The truth was Google’s eclectic bets on potentially disruptive energy innovations never got very far. Take PowerMeter, another canceled project. The software was meant to help homeowners monitor their energy use. Energy entrepreneur Kurt Brown said it had a major flaw: “Their interface was for nerds. It was something mostly a smart Googler would be intrigued by.”
The cancelled plans show the hazard of believing that success in computing—where products can take days to prototype—can carry over to energy. “The IT attitude is great when combined with humility with what is possible,” says Jonathan Koomey, an expert on the environmental effects of computing at Stanford University. “But if you think you are going to overhaul the whole energy industry overnight, just cause you did it in software, that is false, that is hubris.”

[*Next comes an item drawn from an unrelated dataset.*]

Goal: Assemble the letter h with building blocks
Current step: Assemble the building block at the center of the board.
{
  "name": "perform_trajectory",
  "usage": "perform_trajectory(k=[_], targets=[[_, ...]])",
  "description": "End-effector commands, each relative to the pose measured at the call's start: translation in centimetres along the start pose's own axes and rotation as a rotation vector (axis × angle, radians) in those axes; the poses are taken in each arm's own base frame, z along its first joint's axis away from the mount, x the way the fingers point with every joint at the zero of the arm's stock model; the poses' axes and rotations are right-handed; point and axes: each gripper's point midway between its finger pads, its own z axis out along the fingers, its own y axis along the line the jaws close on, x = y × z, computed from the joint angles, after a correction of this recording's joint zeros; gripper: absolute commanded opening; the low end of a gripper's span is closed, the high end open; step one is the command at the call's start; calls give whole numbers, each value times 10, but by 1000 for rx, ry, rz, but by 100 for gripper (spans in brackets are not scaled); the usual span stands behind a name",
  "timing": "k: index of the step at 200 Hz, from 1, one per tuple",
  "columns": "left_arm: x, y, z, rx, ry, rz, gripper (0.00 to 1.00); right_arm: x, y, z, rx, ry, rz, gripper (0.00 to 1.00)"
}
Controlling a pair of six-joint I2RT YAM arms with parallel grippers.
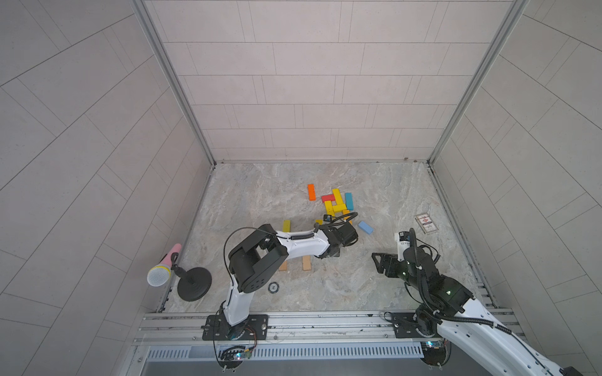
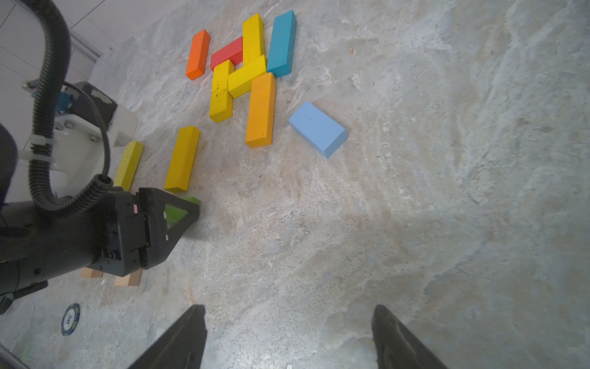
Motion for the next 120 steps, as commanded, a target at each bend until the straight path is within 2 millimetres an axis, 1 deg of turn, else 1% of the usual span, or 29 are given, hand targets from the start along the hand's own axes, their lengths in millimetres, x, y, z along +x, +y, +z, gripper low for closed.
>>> perform_trajectory(k=[1,26,86,120], targets=[[-4,0,4,-12,-1,-13,53,5,-6,1,18,9,5,83],[-4,-2,5,-8,2,-18,53,5,-6,1,17,10,6,83],[-5,5,7,-29,-5,-30,54,5,-6,1,15,9,8,83],[-8,5,7,-28,-11,-32,54,5,-6,1,16,10,7,83]])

Some people involved directly with the projects said it proved challenging for Google to guide energy research either directly or through startups. “We were aiming for some home runs. I think we got some doubles,” said one senior manager who has since left Google. “It’s difficult for a company whose sole focus is not innovating in energy to drive really substantial innovation in energy systems.”
Google hasn’t given up on green energy. The company actually spends far more now than it ever did on the engineering projects. In 2011, Google disclosed $880 million in investments in renewables. That was about ten times the level it spent in 2010, and puts the search giant among the companies that spend most in the area (BP, by contrast, invested around $1.6 billion).
Unlike its earlier engineer-led work that aimed to push forward new technology, Google’s strategy now is largely focused on financing the deployment of commercial solar panels and wind turbines through so-called “tax equity” investments. Such investments, typically used by banks or large energy companies, provide a financial return as well as federal tax breaks that can be as much as 30 percent of what’s invested.
The funding also isn’t coming any longer from Google’s philanthropic arm, but from its treasury, which is sitting on $44 billion in cash. Google’s energy and sustainability director Rick Needham, is careful to balance how he explains the company’s motivations. As an investor, he says Google is looking to make money. But it also still wants to have a transformational impact on “the great American challenge” of securing carbon-free energy, as Google chairman Eric Schmidt once put it.
Google’s largest single investment to date is the $280 million it agreed provide to SolarCity, a company based in San Mateo, California that installs residential solar arrays. Lyndon Rive, SolarCity’s CEO, says the money is important because his customers only pay small monthly fees. Google’s financing – in effect a loan to the project – is what pays for the initial cost of installing the solar panels on homes.
Google still works with new energy technology. A number of outside companies pilot or test their technologies at its facilities, and Google continues to invest in some early-stage companies through Google Ventures. It also buys renewable power for its own use. At its Mountain View headquarters, Google has installed one of the world’s largest corporate solar installations and even obtained an energy-trading license from federal regulators so it could directly buy 20-year power contracts with wind farms to power its data centers.
“They tried a bunch of things. Some things worked and some things didn’t,” says Stanford’s Koomey. While being a silent partner in a residential solar panel business isn’t quite as exciting as solving the world’s problems, it’s progress. Says Koomey: “What works is the most cost effective way to deliver the end result, which is reduced emissions.”